REQUIRED ACTION. From the first line to the last, give the material again exactly, without the images.
--- --- ---
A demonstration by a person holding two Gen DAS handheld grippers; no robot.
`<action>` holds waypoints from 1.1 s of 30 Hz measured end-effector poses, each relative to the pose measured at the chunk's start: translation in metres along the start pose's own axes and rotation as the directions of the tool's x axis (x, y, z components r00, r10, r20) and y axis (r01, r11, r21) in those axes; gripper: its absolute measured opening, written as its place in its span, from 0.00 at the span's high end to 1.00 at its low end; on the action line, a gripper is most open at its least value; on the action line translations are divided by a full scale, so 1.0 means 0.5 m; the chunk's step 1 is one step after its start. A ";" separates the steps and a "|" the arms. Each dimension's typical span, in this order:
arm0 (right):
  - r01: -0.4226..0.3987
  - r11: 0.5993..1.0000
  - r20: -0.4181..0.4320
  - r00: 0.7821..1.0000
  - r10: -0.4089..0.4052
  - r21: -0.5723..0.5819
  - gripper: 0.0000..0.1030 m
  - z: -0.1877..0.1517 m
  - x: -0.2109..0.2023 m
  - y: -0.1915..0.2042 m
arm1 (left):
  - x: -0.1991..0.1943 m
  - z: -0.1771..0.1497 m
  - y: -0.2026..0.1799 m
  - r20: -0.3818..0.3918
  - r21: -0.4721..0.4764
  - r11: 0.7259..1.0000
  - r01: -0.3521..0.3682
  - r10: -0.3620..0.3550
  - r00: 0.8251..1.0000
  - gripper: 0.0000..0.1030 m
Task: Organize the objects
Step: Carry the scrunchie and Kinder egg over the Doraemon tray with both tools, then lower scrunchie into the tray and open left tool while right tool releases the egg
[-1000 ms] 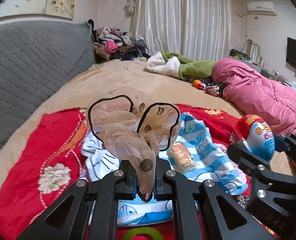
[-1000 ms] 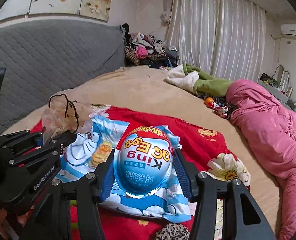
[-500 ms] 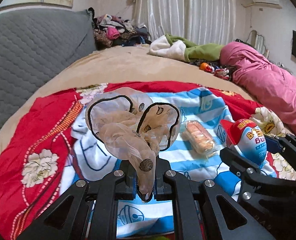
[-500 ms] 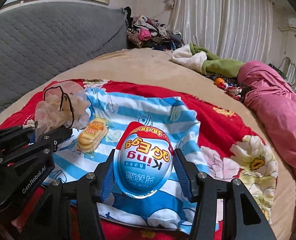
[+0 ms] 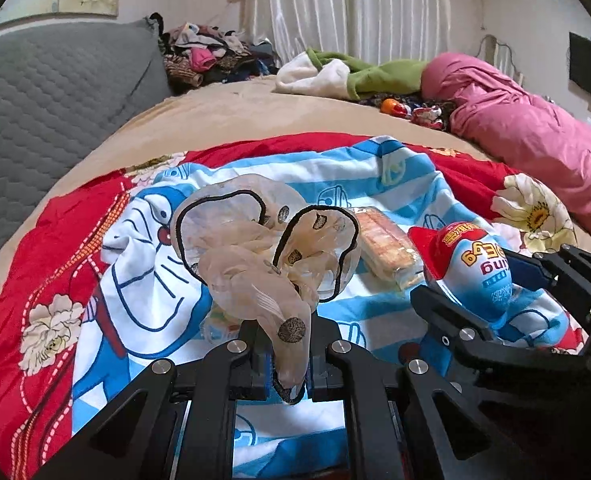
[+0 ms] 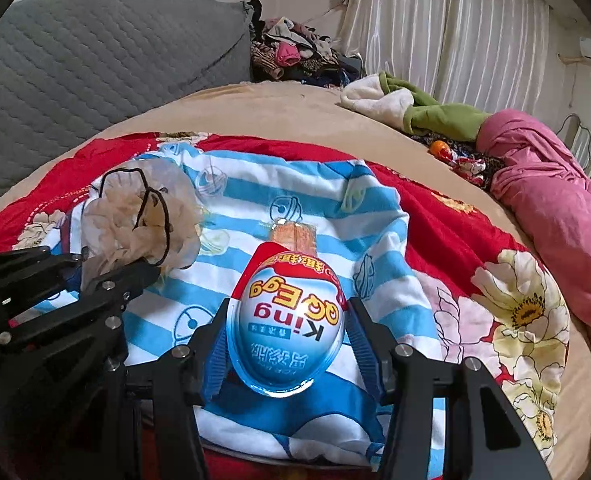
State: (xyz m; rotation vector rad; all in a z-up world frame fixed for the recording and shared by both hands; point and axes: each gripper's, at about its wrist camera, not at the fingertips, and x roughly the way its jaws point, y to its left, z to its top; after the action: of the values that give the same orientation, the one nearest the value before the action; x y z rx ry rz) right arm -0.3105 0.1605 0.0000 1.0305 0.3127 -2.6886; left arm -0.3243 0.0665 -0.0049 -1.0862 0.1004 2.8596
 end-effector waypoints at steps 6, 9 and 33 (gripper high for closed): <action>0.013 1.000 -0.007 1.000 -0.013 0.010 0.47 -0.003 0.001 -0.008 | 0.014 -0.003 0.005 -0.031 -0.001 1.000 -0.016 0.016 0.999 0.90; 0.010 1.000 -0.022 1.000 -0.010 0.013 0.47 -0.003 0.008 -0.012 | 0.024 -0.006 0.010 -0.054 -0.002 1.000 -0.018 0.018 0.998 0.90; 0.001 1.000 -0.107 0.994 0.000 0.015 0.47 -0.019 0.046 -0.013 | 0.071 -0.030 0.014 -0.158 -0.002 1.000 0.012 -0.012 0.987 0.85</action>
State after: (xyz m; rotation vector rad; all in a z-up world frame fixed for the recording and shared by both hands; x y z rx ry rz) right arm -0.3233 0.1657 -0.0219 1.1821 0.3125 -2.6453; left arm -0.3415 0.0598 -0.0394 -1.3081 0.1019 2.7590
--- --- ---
TASK RESPONSE.
A demonstration by a person holding two Gen DAS handheld grippers; no robot.
`<action>` holds waypoints from 1.1 s of 30 Hz measured end-effector poses, each relative to the pose measured at the chunk's start: translation in metres along the start pose's own axes and rotation as the directions of the tool's x axis (x, y, z components r00, r10, r20) and y axis (r01, r11, r21) in those axes; gripper: its absolute measured opening, written as its place in its span, from 0.00 at the span's high end to 1.00 at its low end; on the action line, a gripper is most open at its least value; on the action line translations are divided by a full scale, so 1.0 means 0.5 m; the chunk's step 1 is one step after its start. A ";" separates the steps and a "|" the arms. Each dimension's typical span, in this order:
arm0 (right):
  - r01: -0.4226..0.3987
  - r11: 0.5993..1.0000
  - r20: -0.4181..0.4320
  - r00: 0.7821..1.0000
  - r10: -0.4089..0.4052
  - r21: -0.5723..0.5819
  - gripper: 0.0000..0.1030 m
  - z: -0.1877..0.1517 m
  - x: -0.2109..0.2023 m
  - y: -0.1915..0.2042 m
arm1 (left):
  - x: -0.1991..0.1943 m
  - z: -0.1771..0.1497 m
  - y: -0.2026..0.1799 m
  - r20: -0.3818..0.3918
  - r21: -0.4721..0.4764
  - r11: 0.7259..1.0000
  - r01: -0.3521..0.3682
  - r10: -0.3620..0.3550
  - r00: 0.8251..1.0000
  - gripper: 0.0000..0.1030 m
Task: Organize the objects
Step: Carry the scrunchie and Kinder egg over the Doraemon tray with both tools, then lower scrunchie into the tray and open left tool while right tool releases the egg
[-1000 ms] 
[-1000 ms] 
[-500 ms] 
[-500 ms] 
[+0 ms] 
[+0 ms] 
State: (xyz m; rotation vector rad; all in a z-up world frame fixed for the recording and shared by both hands; point and axes: each gripper's, at about its wrist camera, not at the fingertips, and x roughly the way its jaws point, y to its left, z to its top; after the action: of the values that give the same orientation, the one nearest the value before the action; x y z rx ry rz) right arm -0.3105 0.1605 0.0000 1.0305 0.3127 -2.6886; left arm -0.3243 0.0665 -0.0049 -1.0862 0.1004 2.8596
 end-effector waypoints at steps 6, 9 and 33 (gripper high for closed): <action>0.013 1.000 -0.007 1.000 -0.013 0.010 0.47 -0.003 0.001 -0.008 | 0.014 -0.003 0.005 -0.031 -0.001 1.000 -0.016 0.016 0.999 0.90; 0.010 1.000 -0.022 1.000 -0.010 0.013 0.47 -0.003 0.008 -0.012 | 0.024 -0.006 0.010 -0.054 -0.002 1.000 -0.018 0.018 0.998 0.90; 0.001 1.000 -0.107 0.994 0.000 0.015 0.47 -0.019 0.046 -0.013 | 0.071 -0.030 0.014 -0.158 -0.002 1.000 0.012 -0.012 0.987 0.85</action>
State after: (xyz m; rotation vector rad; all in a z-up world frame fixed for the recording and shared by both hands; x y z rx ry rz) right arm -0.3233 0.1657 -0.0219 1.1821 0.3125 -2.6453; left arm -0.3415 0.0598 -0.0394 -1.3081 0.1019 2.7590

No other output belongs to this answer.